The negligence of church employees who cause accidents in the course of texting, web surfing, or checking emails while driving a vehicle in the course of their employment may be imputed to their employing church on the basis of the respondeat superior doctrine if the three conditions summarized above are met.

Case studies

  • An employee of a construction company caused an accident when a vehicle he was driving struck another vehicle at an intersection. The employee insisted that he was not using his cell phone at the time of the accident, but records provided by his cell phone company revealed that he was using his cell phone. A person injured in the other vehicle (the plaintiff) sued the construction company, claiming that it was responsible for the negligent and distracted driving of its employee while he was operating his vehicle in the course of his employment. A trial court dismissed the lawsuit, but a state appeals court reversed and remanded the case back to the trial court. The court noted that employers are legally responsible on the basis of the “respondeat superior” principle for injuries caused by the negligent acts of their employees committed within the course of their employment. It acknowledged that employees who are in the process of traveling to or from work generally are not within the scope of their employment, and therefore their negligent acts cannot be imputed to their employer. However, it concluded that a commute to work can be within the scope of employment if an employee is using a cell phone at the time for work-related business. The court noted that the employee in this case “may have been on his cell phone regarding company business when the accident occurred or that he might have been distracted by an incoming call from [a co-employee] whom he knew was calling to tell him that he would be late or that he needed something for his work when he arrived.”312 Hunter v. Modern Continental Construction Company, 652 S.E.2d 583 (Ga. App. 2007).
  • A Louisiana appeals court ruled that a church was responsible for injuries sustained in an automobile accident caused by the negligent driving of a deacon while on church business.313 Whetstone v. Dixon, 616 So.2d 764 (La. App. 1993).

(2) negligence per se

Under the doctrine of “negligence per se” a person is presumed to have been negligent if he or she causes an accident while engaged in behavior that violates a statute or ordinance. An accident victim may sue the wrongdoer for money damages if:

(1) the purpose of the statute is the protection of the interest of the victim as opposed to the public; (2) the statute must clearly apply to the conduct of the wrongdoer; (3) the wrongdoer must violate the statute; and (4) the violation of the statute must cause the victim’s injury.

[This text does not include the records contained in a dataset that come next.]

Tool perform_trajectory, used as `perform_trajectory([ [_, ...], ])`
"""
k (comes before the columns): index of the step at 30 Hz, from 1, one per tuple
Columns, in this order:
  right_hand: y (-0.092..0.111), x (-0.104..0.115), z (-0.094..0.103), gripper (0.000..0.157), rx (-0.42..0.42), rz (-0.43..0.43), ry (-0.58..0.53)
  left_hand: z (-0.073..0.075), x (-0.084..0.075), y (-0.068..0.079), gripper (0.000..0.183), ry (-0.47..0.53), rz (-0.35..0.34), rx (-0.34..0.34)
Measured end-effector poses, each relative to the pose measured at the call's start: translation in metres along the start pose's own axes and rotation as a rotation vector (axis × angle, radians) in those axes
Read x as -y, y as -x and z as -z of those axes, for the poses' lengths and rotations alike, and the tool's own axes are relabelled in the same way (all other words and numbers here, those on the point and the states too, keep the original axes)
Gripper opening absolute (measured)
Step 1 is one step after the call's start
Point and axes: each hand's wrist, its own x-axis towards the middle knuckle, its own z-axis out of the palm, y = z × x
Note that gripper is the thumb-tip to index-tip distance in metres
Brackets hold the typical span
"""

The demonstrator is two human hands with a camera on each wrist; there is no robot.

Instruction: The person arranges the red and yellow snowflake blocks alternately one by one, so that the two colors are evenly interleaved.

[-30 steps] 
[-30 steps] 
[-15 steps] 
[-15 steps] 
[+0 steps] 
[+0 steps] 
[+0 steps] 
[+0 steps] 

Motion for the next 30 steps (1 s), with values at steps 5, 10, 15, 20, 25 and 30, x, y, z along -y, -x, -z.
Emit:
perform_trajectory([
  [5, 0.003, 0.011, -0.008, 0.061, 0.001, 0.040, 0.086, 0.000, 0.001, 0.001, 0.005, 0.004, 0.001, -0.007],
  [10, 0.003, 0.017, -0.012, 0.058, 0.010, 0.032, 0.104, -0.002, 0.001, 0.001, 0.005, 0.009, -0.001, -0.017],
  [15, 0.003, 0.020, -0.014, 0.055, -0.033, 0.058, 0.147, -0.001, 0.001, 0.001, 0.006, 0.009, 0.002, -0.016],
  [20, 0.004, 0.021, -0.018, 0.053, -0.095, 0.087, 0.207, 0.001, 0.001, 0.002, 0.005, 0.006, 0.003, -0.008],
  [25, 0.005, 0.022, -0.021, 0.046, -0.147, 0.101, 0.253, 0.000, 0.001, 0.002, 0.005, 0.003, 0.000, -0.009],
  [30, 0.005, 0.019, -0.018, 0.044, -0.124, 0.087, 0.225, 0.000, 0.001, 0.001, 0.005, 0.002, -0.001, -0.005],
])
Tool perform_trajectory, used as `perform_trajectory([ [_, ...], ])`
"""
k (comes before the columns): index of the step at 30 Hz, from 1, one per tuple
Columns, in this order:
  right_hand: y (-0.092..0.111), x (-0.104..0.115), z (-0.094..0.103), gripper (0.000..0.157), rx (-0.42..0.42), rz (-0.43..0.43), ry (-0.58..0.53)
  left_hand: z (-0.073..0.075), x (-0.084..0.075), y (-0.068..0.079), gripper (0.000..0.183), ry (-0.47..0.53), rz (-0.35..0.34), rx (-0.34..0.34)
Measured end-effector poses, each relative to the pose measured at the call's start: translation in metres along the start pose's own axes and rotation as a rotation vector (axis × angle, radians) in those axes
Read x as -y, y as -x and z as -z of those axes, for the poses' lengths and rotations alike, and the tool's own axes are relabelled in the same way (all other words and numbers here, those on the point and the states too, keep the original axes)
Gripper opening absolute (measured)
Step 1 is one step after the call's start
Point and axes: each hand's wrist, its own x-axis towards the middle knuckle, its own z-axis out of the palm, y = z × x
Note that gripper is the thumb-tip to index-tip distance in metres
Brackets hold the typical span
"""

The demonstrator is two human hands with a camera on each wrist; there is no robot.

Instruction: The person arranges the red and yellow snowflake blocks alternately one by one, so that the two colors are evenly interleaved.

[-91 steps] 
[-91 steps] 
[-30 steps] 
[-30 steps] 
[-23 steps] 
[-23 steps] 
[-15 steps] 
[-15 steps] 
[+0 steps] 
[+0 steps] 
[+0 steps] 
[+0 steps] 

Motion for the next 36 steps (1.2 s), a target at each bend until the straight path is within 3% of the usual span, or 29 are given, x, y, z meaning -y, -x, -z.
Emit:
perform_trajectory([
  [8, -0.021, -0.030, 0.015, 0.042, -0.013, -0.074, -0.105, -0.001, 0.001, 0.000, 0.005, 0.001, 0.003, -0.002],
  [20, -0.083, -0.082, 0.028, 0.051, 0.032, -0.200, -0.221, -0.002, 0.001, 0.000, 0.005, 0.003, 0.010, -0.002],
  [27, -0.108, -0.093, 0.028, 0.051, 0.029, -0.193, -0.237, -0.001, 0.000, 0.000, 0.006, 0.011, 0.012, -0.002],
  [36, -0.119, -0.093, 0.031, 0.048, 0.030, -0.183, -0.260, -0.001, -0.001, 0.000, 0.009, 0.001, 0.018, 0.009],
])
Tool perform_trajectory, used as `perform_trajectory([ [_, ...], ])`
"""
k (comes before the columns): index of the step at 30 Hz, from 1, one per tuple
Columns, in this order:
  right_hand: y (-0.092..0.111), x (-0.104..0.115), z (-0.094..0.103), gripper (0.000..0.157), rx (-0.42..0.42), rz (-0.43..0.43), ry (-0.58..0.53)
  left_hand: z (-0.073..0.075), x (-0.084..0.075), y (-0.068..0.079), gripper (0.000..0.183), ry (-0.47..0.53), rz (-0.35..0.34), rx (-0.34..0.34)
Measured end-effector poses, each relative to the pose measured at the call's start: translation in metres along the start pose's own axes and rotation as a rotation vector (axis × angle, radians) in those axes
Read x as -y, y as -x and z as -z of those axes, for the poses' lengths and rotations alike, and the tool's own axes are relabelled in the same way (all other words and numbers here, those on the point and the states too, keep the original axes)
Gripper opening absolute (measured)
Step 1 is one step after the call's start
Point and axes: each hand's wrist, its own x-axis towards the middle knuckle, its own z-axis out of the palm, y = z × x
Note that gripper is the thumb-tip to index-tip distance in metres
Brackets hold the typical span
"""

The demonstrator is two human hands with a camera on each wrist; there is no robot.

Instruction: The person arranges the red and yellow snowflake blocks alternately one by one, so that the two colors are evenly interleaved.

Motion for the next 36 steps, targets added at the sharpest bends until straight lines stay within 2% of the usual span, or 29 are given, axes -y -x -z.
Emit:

It is important for church leaders to be familiar with the concept of negligence per se. The key point is this: Church employees who cause deaths or injuries while engaged in conduct that violates a statute or ordinance will be presumed to have been negligent, meaning that the only remaining question is the amount of damages to be assessed. And, under the doctrine of respondeat superior, the employee’s negligence will be imputed to the church if it occurred in the course of employment.

(3) punitive damages

Punitive damages are monetary damages that a jury can award when a defendant’s conduct is reprehensible and outrageous. This does not necessarily mean intentional misconduct. Punitive damages often are associated with reckless conduct or conduct creating a high risk of harm. The United States Supreme Court has noted that the goal of punitive damages is “deterrence and retribution,” that is, “to further a state’s legitimate interests in punishing unlawful conduct and deterring its repetition.” State Farm Mutual Automobile Insurance Company v. Campbell, 538 U.S. 408 (2003).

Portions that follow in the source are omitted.